▶ **EXERCISE BRIEF**:
Copy, from the material below, every line in which the word "named" can be found.
*** Opening TASK MATERIAL ***
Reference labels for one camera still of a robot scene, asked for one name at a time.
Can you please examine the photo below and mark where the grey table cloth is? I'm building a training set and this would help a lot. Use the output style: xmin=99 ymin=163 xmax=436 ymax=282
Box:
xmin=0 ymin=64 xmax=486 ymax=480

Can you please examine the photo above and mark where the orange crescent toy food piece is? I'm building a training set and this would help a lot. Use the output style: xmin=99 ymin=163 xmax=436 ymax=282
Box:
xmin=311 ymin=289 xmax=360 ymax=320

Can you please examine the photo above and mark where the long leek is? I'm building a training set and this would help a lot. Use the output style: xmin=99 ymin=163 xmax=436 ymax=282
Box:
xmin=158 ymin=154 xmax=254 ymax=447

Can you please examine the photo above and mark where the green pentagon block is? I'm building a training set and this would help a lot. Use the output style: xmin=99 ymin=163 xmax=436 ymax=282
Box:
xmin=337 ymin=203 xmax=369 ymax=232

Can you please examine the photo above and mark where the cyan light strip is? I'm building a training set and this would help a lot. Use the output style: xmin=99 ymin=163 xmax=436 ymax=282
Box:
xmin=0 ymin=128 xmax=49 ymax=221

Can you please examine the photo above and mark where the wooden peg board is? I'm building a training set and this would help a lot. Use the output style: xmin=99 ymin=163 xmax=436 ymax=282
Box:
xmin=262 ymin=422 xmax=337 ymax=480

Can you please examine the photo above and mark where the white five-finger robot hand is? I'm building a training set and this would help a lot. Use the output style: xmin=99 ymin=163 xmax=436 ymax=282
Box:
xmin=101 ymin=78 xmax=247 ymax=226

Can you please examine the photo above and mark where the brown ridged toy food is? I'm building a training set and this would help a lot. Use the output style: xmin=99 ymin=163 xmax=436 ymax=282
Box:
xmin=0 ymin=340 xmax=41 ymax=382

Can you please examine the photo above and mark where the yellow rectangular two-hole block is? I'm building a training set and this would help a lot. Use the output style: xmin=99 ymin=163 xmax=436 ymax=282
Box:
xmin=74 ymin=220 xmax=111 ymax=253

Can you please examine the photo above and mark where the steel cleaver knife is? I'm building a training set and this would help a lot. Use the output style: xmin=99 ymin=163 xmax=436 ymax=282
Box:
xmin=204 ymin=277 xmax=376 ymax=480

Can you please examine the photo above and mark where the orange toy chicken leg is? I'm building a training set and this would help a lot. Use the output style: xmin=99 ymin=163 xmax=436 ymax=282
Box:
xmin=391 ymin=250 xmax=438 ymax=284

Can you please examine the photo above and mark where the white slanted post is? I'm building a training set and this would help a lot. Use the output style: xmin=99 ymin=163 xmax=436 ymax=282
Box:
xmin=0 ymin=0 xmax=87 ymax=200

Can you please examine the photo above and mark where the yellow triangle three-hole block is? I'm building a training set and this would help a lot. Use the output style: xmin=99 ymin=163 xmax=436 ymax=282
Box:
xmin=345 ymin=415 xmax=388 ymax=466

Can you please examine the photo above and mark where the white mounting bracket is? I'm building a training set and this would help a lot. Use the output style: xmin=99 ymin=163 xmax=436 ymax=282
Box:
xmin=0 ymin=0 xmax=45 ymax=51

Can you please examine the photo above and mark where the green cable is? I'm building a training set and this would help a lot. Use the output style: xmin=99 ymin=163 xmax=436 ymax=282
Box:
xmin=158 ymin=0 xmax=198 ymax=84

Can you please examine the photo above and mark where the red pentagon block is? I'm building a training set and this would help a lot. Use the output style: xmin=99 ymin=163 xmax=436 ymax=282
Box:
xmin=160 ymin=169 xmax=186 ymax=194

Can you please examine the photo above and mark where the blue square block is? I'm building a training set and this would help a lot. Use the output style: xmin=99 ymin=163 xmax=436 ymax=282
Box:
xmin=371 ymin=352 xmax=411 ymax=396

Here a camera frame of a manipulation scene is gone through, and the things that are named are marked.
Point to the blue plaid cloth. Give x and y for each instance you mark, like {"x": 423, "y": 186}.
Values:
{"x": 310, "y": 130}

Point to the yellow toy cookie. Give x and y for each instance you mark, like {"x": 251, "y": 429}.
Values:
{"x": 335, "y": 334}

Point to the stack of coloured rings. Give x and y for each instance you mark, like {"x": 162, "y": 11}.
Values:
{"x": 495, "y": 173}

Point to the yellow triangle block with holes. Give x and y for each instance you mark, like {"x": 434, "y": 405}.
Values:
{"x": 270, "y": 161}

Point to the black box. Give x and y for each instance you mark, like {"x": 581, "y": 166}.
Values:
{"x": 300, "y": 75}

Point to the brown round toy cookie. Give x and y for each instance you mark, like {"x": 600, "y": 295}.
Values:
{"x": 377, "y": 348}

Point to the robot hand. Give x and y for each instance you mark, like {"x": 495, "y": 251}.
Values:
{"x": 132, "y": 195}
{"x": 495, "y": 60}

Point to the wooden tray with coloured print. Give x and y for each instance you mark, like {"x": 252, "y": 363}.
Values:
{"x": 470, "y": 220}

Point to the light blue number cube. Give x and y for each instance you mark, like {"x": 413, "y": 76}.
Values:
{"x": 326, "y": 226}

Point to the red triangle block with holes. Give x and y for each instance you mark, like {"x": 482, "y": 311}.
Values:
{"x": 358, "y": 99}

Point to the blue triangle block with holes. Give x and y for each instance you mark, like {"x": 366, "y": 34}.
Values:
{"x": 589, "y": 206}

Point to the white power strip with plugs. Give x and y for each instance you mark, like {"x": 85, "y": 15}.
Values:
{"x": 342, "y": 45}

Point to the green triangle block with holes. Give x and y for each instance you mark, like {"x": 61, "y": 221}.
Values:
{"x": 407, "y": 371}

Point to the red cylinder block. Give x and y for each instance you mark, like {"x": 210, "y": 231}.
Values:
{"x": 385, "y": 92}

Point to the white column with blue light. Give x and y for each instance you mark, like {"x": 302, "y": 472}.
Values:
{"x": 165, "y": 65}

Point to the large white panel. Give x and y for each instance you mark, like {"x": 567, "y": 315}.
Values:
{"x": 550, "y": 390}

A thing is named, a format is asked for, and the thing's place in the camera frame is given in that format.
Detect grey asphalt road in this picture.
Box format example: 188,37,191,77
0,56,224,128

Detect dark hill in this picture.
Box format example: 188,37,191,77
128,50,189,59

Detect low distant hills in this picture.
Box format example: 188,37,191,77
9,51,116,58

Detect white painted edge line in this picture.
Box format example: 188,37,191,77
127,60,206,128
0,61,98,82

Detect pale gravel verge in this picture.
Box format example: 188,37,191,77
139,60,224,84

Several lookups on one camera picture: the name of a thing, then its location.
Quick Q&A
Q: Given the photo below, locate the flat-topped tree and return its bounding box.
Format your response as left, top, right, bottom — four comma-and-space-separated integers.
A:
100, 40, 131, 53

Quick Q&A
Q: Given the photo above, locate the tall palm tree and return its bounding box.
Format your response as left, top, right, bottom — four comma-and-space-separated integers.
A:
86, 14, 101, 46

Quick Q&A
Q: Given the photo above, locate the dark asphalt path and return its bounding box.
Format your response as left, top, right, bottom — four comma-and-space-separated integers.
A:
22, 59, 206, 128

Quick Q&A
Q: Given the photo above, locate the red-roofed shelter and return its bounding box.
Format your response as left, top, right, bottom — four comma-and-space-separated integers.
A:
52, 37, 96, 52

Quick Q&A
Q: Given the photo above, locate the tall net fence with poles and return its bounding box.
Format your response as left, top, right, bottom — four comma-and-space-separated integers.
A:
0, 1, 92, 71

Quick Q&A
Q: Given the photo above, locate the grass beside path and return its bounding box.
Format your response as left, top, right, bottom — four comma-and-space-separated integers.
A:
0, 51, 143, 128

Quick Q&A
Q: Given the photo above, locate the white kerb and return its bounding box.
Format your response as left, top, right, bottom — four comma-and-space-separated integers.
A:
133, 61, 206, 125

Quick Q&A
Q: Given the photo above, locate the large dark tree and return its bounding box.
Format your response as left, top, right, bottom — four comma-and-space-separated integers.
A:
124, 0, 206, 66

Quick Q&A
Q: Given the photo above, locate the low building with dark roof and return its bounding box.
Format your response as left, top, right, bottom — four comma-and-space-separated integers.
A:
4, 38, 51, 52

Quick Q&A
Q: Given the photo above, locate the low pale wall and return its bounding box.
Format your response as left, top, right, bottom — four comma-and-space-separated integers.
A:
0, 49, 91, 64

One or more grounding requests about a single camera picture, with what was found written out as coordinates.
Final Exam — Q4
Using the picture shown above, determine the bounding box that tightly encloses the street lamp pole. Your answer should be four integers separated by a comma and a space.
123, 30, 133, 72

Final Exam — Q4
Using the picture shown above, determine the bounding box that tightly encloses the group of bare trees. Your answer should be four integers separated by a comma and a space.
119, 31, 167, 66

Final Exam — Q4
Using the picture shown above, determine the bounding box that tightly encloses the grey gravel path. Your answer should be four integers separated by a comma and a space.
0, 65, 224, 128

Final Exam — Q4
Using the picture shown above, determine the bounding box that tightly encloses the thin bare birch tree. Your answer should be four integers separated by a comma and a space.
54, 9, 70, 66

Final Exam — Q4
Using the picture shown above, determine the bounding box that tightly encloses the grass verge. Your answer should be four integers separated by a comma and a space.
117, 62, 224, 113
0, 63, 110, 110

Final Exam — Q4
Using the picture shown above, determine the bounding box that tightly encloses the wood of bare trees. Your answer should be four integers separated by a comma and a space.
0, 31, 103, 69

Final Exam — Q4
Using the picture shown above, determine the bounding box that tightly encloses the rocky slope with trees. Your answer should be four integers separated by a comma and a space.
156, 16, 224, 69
*** Closing TASK MATERIAL ***
▶ **SOLUTION TO THE EXERCISE**:
Here a camera frame of a manipulation scene is gone through, and the things that are named are marked.
A thing is named, a format is asked for, and the thing's place in the camera frame is given in that format.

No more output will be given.